$$\rightleftharpoonup{xx}$$
$$\longleftharp{xx}$$,
$$\longrightharp{xx}$$,
スペクトル的に異なる蛍光色素で内部染色された磁性ポリスチレン微小球の混合物を含むアッセイプレートを取ります。
各マイクロスフェアセットは、異なる病原性細菌特異的捕捉抗体と共有結合しています。
熱殺した病原性細菌混合物を加えます。インキュベート。
捕捉抗体は標的細菌抗原に結合し、マイクロスフェア-細菌複合体を形成します。
磁気分離器を使用して複合体を沈殿させます。結合していない細菌を捨て、バッファーで洗浄します。
マイクロスフェア結合細菌に特異的に結合するバッファーとビオチン化検出抗体を追加します。
複合体を磁気的に分離し、バッファーで洗浄します。
複合体をバッファーに再懸濁します。ピペットレポーター分子は、ビオチン化検出抗体に結合する蛍光色素共役ストレプトアビジンを含む。
複合体を磁気的に分離して洗浄します。バッファーに再懸濁します。
フローベースの分析では、最初のレーザーがマイクロスフェアの内部蛍光色素を励起し、独自のスペクトルシグネチャを生成し、独自のマイクロスフェアセットを識別します。
2番目のレーザーは、マイクロスフェア上の細菌に結合した蛍光色素レポーターを励起し、さまざまなミクロスフェアセット上の細菌を定量し、多重化された定量的細菌検出を可能にします。
サンプルを捕捉するには、まず50マイクロリットルのマイクロスフェア、または抗体を捕捉するために結合したビーズを96ウェルプレートに加えます。次に、50マイクロリットルの病原菌に続いて50マイクロリットルのPBS-TBNをバックグラウンドウェルに加えます。
プレートをホイルプレートシールで覆い、プレートシェーカーで800rpmで1時間インキュベートします。
その後、プレートを磁気セパレーターに1分間置き、ビーズを分離します。プレートを磁気プレートセパレーターに保持したまま、残りの溶液を排出します。次に、実験用ペーパータオルで3〜4回軽くたたいて乾かします。
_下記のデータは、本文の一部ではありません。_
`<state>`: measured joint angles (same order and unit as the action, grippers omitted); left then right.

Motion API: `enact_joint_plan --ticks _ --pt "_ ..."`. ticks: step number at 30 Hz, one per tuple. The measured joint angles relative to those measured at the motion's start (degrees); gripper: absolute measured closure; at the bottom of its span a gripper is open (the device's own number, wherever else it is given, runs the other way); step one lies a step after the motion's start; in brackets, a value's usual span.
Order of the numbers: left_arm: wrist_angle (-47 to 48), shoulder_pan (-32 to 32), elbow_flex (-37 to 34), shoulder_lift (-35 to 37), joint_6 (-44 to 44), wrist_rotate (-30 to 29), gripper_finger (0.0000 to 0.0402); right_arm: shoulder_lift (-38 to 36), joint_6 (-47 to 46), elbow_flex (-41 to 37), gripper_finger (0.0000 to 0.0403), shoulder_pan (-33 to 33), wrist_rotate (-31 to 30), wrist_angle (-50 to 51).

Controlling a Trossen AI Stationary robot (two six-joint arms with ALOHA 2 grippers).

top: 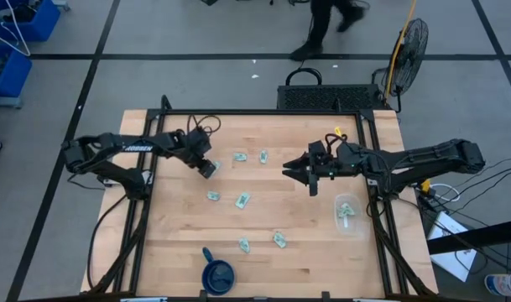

PBS-TBNでウェルを2回徹底的に洗浄します。
サンプル検出の場合は、50マイクロリットルのアッセイバッファーに続いて、50マイクロリットルのビオチン化検出抗体を1ミリリットルあたり4マイクログラムの濃度でウェルに加えます。
プレートを暗所で1時間インキュベートして、細菌と検出抗体の間の効率的な相互作用を可能にします。続いて、磁気分離器を使用してビーズを分離し、前述のようにPBS-TBNでビーズを洗浄します。
ビーズを50マイクロリットルのアッセイバッファーに再懸濁し、50マイクロリットルのストレプトアビジン-R-フィコエリトリンまたは蛍光レポーター分子であるSAPEを加えます。プレートをホイルプレートシールで覆い、プレートシェーカーで30分間インキュベートします。
ウェルを洗浄したら、ビーズを100マイクロリットルのPBS-TBNに再懸濁し、プレートをフローベース分析装置にロードします。
適切なソフトウェアを使用して測定値を記録します。各生物の正味中央値蛍光強度値は、標準曲線を介して評価して、サンプル中に存在する細菌量を決定できます。